The lines to reproduce from the material below are those from the one containing "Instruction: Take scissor" through the one containing "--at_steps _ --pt", both included; write them out exactly and add nothing.
──────── Data provided
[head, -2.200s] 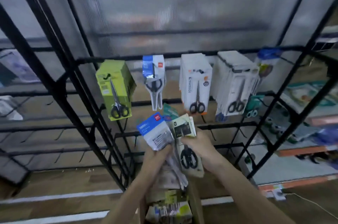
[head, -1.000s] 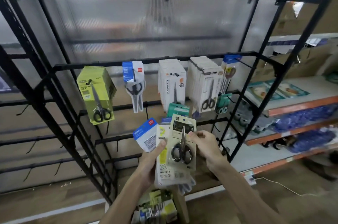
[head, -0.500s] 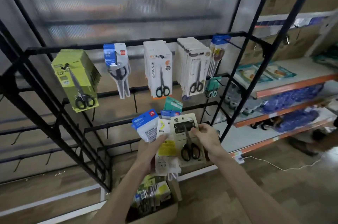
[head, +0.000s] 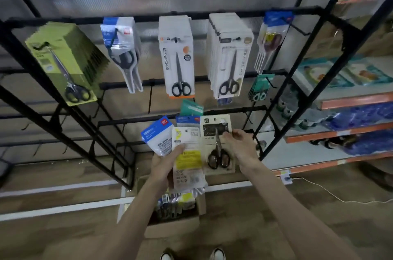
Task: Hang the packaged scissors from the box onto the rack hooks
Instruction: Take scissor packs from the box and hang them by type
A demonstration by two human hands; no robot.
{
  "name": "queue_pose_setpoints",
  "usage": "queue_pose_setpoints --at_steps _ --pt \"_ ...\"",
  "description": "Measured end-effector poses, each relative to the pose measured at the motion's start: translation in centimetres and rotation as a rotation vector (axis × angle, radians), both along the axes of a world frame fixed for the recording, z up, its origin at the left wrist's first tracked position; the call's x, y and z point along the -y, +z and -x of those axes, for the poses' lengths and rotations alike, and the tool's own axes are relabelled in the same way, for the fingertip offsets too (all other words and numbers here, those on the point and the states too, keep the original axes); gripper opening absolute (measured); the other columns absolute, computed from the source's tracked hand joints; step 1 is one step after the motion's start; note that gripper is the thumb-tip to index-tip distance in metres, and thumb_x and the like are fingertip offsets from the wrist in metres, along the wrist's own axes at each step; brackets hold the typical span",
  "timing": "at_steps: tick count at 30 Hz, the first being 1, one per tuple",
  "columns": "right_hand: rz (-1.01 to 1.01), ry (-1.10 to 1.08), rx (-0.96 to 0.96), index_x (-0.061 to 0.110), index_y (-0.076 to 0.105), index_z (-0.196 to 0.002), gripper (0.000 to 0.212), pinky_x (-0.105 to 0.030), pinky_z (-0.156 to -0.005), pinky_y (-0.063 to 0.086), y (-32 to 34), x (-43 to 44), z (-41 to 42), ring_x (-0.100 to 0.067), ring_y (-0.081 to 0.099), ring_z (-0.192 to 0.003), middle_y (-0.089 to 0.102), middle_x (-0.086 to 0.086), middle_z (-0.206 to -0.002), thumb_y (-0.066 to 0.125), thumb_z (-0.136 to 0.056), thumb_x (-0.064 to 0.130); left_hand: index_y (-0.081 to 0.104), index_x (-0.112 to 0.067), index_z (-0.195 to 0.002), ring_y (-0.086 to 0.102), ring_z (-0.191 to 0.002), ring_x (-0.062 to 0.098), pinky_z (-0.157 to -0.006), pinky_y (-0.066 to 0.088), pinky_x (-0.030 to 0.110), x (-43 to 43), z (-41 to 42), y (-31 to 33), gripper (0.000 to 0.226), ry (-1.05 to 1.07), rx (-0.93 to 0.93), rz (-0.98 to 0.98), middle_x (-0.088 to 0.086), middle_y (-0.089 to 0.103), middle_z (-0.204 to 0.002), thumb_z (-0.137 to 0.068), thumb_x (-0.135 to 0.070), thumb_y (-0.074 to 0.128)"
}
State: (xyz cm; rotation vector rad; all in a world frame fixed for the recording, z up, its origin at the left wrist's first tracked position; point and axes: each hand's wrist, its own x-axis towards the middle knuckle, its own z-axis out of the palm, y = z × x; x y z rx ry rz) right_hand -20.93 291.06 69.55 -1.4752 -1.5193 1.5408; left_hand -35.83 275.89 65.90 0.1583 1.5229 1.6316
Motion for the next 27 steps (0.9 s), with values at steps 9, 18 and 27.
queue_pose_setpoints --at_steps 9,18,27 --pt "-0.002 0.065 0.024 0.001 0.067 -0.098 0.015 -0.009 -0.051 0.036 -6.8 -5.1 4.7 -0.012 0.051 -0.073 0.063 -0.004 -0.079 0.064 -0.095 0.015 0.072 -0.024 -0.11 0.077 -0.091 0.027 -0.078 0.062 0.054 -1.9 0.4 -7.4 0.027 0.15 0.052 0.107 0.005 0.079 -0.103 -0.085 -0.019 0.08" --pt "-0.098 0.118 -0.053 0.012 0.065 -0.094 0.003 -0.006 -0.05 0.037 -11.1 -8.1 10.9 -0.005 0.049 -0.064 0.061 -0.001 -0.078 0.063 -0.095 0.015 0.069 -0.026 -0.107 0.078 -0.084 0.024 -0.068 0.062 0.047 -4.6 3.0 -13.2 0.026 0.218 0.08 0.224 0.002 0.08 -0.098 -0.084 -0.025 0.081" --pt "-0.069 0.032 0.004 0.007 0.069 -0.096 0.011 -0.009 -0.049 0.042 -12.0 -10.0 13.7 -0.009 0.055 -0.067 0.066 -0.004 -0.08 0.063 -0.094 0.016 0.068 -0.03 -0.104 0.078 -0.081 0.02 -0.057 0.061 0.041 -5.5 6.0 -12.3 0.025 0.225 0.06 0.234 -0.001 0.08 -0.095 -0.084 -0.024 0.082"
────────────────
Answer for the task:
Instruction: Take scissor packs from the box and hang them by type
A demonstration by two human hands; no robot.
{
  "name": "queue_pose_setpoints",
  "usage": "queue_pose_setpoints --at_steps _ --pt \"_ ...\"",

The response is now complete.